3 декабря 1828 года Дельвиг пишет Пушкину в Москву: «Бал отпечатан, в пятницу будет продаваться […] Я желаю тебя поскорее увидеть и вместе с Баратынским». В этом письме – ни слова о «Графе Нулине» – как будто бы он не был издан вместе с «Балом». Выходит, Дельвиг знал, что Пушкина интересует не столько собственный «Нулин», сколько «Бал» Баратынского.
В конце февраля – начале марта 1829 года, когда Пушкин был еще в Москве, П. А. Вяземский, В. Ф. Вяземская и Е. А. Карамзина направили ему коллективное письмо, в котором Вяземский сделал шутливую приписку: «Мое почтение княгине Нине. Да смотри, непременно, а то ты из ревности и не передашь». Здесь – также ни слова о «Графе Нулине», а только о «ревности» Пушкина к Баратынскому за такое внимание к Нине со стороны друга.
27 марта 1829 года, П. А. Плетнев – Пушкину: «Элегическая эпиграмма Баратынского очень мила. Поцелуй его от меня за нее» – опять-таки, ни слова о «Нулине», а «Бал» вообще назван одним из участников акции не элегией, не поэмой, и даже не повестью, а именно эпиграммой.

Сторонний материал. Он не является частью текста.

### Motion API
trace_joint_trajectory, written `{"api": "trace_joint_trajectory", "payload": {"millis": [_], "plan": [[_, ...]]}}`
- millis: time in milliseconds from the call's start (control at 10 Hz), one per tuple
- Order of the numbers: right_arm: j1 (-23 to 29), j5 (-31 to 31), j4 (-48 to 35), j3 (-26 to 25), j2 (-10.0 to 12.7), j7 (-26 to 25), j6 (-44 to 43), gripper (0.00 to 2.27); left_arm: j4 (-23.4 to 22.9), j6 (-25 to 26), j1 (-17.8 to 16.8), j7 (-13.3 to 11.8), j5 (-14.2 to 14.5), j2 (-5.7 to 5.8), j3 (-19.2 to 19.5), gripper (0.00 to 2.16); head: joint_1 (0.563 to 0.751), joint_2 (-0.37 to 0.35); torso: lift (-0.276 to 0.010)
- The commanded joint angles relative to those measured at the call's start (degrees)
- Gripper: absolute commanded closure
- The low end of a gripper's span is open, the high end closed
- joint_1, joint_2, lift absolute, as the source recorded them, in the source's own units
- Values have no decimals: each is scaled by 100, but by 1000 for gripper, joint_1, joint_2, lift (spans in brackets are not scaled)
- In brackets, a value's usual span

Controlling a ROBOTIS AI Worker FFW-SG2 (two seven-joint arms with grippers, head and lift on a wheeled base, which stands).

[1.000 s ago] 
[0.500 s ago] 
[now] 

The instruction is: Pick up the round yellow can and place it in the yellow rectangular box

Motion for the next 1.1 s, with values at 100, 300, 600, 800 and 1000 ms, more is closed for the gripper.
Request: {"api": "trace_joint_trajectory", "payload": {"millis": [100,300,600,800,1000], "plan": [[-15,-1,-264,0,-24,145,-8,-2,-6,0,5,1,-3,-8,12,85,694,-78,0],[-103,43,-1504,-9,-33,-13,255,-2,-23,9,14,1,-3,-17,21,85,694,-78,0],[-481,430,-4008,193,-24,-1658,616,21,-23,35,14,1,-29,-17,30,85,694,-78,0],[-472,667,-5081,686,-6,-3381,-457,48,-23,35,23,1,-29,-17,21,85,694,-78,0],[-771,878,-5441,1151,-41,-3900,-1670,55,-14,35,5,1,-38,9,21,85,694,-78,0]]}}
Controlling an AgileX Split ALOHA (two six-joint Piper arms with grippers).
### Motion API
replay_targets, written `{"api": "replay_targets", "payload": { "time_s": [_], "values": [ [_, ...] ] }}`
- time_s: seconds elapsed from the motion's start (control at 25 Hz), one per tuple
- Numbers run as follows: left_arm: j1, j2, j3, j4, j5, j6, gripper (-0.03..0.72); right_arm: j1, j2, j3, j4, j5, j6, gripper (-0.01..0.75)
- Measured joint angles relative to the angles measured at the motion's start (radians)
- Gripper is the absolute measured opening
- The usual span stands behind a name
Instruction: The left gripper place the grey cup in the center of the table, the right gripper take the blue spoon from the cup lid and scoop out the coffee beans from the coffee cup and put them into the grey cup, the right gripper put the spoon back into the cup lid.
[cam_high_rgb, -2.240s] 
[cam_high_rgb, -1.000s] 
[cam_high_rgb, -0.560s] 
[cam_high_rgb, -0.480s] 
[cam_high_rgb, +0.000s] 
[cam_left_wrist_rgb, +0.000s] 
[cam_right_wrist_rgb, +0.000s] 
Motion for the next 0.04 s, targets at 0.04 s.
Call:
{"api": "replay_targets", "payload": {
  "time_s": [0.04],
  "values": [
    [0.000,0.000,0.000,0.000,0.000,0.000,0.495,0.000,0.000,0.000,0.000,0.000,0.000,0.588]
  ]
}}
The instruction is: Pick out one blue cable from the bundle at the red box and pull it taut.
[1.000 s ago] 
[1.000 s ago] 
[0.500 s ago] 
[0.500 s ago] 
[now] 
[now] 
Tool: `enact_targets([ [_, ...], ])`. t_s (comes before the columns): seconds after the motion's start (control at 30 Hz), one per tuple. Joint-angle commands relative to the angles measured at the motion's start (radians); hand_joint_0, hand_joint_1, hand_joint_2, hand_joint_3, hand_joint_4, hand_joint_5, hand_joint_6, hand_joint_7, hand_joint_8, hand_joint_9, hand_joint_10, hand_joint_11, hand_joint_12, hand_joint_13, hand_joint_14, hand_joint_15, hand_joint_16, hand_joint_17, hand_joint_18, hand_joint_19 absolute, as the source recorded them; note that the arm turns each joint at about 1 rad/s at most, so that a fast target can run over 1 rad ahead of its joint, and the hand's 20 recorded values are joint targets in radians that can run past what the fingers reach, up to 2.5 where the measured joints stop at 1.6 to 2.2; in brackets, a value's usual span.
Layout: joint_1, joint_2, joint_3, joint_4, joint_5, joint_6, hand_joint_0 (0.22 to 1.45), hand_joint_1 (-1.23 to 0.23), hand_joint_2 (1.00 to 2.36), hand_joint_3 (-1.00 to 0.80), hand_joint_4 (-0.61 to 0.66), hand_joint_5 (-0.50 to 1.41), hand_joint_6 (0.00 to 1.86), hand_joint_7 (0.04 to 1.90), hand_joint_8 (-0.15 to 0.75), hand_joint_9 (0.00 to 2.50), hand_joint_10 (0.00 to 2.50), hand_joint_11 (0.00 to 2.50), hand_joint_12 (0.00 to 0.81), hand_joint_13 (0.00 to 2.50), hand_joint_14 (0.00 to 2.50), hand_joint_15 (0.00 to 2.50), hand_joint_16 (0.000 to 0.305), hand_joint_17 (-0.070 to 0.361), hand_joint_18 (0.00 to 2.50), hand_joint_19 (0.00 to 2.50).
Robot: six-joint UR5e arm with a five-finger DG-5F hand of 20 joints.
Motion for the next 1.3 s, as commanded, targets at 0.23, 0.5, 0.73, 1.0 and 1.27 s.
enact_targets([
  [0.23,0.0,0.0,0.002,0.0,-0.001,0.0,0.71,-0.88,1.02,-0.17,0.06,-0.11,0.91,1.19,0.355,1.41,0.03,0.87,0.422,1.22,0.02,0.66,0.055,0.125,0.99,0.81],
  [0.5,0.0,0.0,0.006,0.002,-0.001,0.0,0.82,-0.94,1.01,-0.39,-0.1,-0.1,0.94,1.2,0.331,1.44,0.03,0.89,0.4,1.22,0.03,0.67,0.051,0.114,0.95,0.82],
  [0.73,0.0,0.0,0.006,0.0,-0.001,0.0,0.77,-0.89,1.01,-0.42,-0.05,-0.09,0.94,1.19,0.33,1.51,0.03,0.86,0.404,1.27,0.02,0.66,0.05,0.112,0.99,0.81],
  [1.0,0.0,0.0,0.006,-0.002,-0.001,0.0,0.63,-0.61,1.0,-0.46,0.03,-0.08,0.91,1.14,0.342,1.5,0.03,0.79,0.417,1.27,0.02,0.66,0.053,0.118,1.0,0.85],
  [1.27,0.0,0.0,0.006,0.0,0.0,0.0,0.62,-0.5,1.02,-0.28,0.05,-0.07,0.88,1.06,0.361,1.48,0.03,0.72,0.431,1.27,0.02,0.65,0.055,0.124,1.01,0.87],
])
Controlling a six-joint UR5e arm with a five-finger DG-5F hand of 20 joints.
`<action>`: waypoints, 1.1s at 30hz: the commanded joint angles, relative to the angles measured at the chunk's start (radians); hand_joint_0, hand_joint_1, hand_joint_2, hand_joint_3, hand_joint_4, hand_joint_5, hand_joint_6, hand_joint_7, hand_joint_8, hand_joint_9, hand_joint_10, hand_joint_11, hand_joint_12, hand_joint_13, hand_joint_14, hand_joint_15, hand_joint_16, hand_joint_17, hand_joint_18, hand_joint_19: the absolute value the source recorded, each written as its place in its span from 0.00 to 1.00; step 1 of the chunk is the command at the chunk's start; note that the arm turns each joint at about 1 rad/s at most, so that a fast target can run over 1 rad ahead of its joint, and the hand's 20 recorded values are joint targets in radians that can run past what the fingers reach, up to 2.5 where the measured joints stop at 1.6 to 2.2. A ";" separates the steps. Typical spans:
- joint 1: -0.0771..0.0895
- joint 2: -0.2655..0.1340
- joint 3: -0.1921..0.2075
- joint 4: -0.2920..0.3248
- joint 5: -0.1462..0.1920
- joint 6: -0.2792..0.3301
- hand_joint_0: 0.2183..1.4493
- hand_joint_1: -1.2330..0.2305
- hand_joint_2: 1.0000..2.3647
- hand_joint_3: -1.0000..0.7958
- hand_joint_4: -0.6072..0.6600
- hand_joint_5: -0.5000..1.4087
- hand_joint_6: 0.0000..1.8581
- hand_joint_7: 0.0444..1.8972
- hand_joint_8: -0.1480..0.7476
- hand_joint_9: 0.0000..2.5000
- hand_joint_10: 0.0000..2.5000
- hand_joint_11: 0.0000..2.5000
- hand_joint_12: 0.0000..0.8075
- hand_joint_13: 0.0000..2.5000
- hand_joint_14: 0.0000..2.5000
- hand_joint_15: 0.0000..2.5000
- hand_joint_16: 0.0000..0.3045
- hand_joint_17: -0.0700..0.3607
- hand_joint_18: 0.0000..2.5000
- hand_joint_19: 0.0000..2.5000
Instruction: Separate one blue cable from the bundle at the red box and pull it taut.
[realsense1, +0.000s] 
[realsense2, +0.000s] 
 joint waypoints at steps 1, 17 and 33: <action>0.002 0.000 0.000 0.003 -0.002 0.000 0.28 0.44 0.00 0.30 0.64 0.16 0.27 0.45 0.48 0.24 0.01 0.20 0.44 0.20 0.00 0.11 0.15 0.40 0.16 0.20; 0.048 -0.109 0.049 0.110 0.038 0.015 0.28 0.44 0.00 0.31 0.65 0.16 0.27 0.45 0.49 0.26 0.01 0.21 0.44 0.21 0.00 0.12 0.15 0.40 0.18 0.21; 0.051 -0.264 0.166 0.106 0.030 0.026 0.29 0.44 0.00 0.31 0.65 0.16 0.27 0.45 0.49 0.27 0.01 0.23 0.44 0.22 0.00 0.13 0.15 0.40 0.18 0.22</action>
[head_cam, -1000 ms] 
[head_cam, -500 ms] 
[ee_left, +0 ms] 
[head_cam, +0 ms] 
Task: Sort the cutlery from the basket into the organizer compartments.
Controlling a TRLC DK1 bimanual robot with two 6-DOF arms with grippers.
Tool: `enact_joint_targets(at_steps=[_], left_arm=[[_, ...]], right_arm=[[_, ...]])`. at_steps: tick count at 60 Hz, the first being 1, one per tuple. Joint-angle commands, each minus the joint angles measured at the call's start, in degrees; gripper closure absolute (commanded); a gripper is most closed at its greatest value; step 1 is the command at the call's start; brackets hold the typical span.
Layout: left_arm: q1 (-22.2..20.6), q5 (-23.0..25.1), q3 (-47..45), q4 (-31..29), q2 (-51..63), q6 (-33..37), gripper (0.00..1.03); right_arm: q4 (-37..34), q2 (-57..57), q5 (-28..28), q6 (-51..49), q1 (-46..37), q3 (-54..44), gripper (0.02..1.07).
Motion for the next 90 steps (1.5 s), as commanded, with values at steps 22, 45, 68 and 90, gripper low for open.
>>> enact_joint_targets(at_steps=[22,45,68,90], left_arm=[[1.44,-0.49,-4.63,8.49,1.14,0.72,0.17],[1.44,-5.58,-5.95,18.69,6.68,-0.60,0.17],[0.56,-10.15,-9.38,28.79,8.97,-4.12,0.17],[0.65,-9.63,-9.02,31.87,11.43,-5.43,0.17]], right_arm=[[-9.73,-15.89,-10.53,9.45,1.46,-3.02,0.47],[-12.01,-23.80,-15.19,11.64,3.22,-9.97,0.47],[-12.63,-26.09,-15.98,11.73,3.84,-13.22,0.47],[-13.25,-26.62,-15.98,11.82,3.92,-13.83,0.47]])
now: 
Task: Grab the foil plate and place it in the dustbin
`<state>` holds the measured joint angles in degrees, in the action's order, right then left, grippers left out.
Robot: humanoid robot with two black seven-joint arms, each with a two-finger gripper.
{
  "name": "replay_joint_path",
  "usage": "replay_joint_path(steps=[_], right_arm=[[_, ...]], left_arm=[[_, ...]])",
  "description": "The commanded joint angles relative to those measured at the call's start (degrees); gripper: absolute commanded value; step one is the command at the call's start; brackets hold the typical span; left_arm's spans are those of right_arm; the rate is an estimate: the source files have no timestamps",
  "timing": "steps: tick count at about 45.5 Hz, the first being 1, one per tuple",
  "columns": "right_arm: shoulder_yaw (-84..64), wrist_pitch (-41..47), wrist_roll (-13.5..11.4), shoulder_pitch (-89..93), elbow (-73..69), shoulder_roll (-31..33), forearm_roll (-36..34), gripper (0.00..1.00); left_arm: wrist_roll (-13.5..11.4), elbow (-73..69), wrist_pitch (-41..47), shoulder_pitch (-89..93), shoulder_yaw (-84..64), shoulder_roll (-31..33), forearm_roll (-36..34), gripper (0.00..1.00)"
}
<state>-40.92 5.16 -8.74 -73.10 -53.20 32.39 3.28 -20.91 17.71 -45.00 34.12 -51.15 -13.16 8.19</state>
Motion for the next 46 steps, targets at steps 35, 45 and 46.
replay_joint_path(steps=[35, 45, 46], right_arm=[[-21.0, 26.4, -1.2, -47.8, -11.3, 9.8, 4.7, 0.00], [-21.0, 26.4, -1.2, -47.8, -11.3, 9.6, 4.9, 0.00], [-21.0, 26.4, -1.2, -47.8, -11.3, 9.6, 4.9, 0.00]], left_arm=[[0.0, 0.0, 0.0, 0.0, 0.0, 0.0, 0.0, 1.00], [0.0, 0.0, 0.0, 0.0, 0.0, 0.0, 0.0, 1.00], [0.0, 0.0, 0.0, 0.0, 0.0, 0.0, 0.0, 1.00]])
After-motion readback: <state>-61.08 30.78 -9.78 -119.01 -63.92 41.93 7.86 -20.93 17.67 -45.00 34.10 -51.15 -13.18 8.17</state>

Они все знали, по крайней мере в ближайшем окружении Пушкина; одни (Баратынский, Плетнев и Дельвиг) активно помогали, другие играли роль «болельщиков», но в любом случае о направленности акции им было известно. Но этим дело не кончилось: ведь между публикацией «Бала» и восьмой главы «Онегина» прошло целых четыре года, и читающая публика могла не заметить броских параллелей. И вот чтобы освежить в памяти читателей содержание «Бала» и «Нулина», в 1832 году в продажу поступает «нераспроданная часть тиража» 1828 года; только вот эта «нераспроданная часть» почему-то была допечатана в том же 1832 году (данные Шестого тома Большого Академического собрания сочинений)…
К сожалению, используемые здесь данные, взятые из академических изданий, не совсем верно отражают последовательность событий. Когда эта глава была уже завершена, я был глубоко потрясен, узнав о том, что «Граф Нулин» был издан отдельной книжкой обычным для того времени тиражом 1200 экземпляров еще в 1827 году, о чем в академических изданиях даже не упоминается. Описание этого издания, включая и факсимиле обложки, приведено в книге Н. Смирнова-Сокольского{10}. Однако оно в продажу не поступило.